By year end, the GDC is hoping to collect data from 50,000 cases, but the goal is to house more than 100,000 cases. "The payors are going to dictate the pace," Staudt reflected. "There's only so much genomics that can be afforded at this time."

But if reimbursement improves for genomic tests, so will the pace of the GDC's work. "Big changes will happen if reimbursement starts happening for these genomic tests," Staudt said. "If it does, then the flood gates will open and every cancer patient will have a genome, and we'll take it."

The Multiple Myeloma Research Foundation is another group that last year said it would submit data from its CoMMpass study to the GDC. The trial, involving approximately 1,150 patients, has collected clinical outcomes and genomic profile information.
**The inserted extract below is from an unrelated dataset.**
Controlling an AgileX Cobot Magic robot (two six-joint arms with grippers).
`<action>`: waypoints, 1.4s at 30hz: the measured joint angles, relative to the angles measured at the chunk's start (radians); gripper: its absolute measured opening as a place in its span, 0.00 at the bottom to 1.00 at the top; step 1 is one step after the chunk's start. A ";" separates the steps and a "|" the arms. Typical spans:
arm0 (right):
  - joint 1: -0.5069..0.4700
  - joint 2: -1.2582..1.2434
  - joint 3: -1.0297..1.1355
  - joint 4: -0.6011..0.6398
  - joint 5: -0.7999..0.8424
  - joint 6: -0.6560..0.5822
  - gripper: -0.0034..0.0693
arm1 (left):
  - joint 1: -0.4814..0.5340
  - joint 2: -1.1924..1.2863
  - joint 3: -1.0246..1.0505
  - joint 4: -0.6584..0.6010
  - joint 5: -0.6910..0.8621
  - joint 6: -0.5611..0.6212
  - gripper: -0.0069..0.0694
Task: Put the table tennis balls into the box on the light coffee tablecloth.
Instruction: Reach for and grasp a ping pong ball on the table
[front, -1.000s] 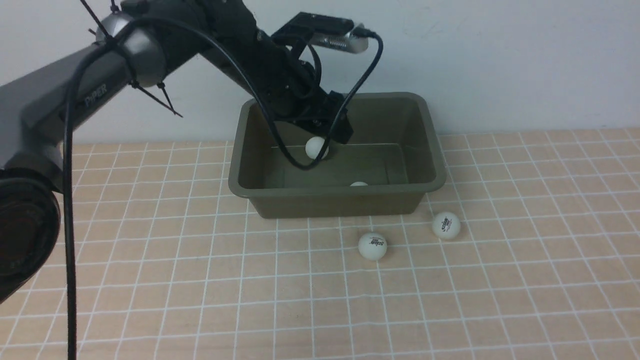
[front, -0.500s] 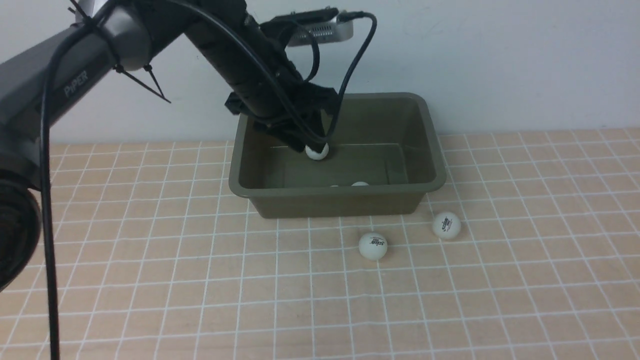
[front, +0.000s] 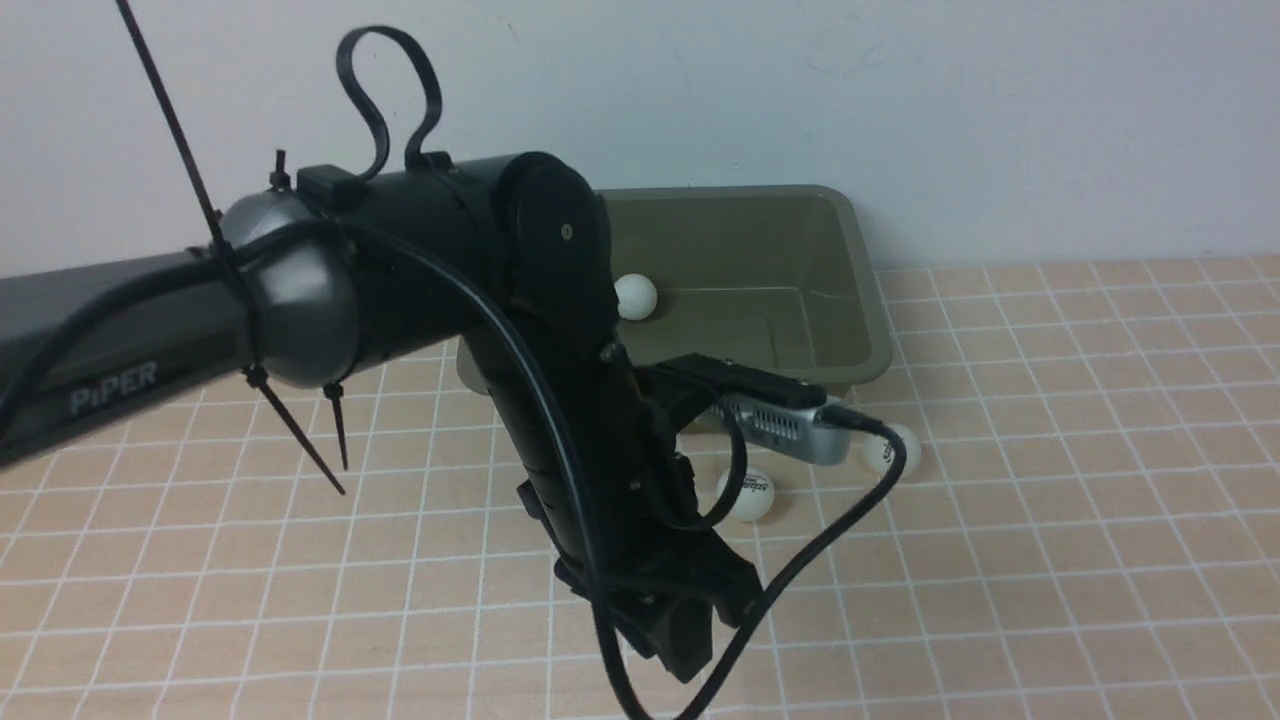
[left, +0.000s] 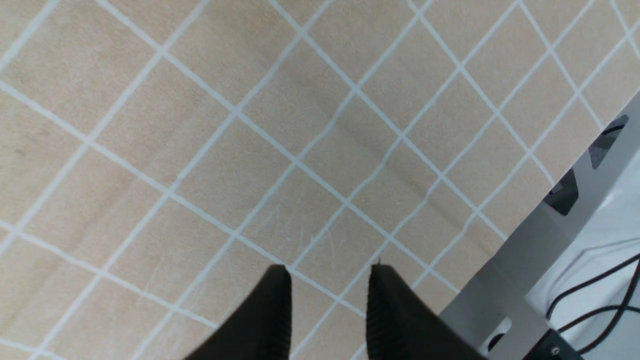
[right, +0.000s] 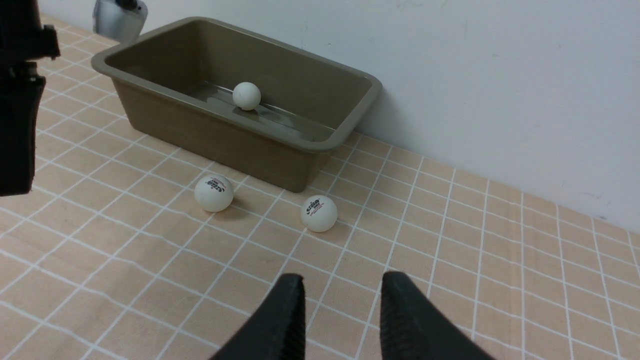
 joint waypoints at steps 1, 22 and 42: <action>0.000 0.000 0.000 0.000 0.000 0.000 0.33 | -0.007 -0.004 0.001 0.011 0.000 0.002 0.30; 0.000 0.052 0.000 0.152 0.060 -0.144 0.33 | -0.012 -0.364 0.009 0.616 0.008 -0.278 0.30; 0.000 1.112 -0.493 0.242 0.093 -0.241 0.33 | -0.012 -0.466 0.011 0.587 -0.004 -0.330 0.30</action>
"Annotations of MMRF samples are very extensive," according to Staudt. "They have aspects of timelines for patients — what happened to the tumor and when did it progress." The GDC and MMRF are in the process of bringing this clinical data into the database.

Right now, GDC users can search the resource across various fields. The aim for this year and next year, however, is to create visualization tools, more intuitive analytics, and point-and-click functionality that make it easier for non-computer scientists to navigate the data commons.

"You'll be able to do things like create synthetic cohorts of patients," Staudt said. He explained, for example, that users can define a cohort of patients by certain clinical or genomic parameters — non-small cell lung cancer patients with KRAS mutations, for example — and choose a second group with different characteristics and compare them in terms of survival, treatment response, or other outcomes. 

"You will be able to almost write your paper [based] on the Genomic Data Commons," he said. "You will download the figure in PDF format and it will probably be publication ready."

Meanwhile, the American Association for Cancer Research's Project GENIE, short for Genomics Evidence Neoplasia Information Exchange, is also expanding. In this effort, eight cancer centers are currently sharing genomic and clinical data into a single registry in an effort to advance research and improve patient care. The registry currently contains limited clinical and next-generation sequencing data from approximately 19,000 samples, which became publicly available in January. 

This first data release highlighted the different ways in which the participating centers were conducting genomic profiling, with some centers doing tumor-only sequencing while others also sequenced matched normal tissue. These institutions are using panels with between 48 and 429 genes. The registry now has data from a variety of tumor types, including more than 3,000 NSCLC, 2,000 breast cancer, and 2,000 colorectal cancer samples.

The MMRF also has attempted to encourage data collaborations by hosting a crowdsourcing competition in which participants tried to develop a genomic algorithm that can identify which multiple myeloma patients are at high risk of progression. MMRF President Paul Giusti noted that over the course of the CoMMpass study, approximately 200 patients have passed away because they had a particularly aggressive form of the disease. "If we could identify those patients, we would treat them differently, we might be more aggressive with their therapy and be able to prolong lives," he said.

The contest, which recently closed, received nearly 700 algorithm submissions from 49 individuals in 24 countries. MMRF, Topcoder, and Harvard University's Crowd Innovation Lab are still reviewing the submissions, but Giusti noted that they've already identified five algorithms that can separate aggressive versus non-aggressive multiple myeloma better than the current standard methods.

The MMRF is now looking to validate these algorithms in other datasets. The organization is also planning to host another contest to try to combine the five algorithms to get a "better net predictive result." 

One of the main lessons learned through the crowdsourcing context, Giusti said, is that "not only do you need great data but you need great access to the data … The access is critical."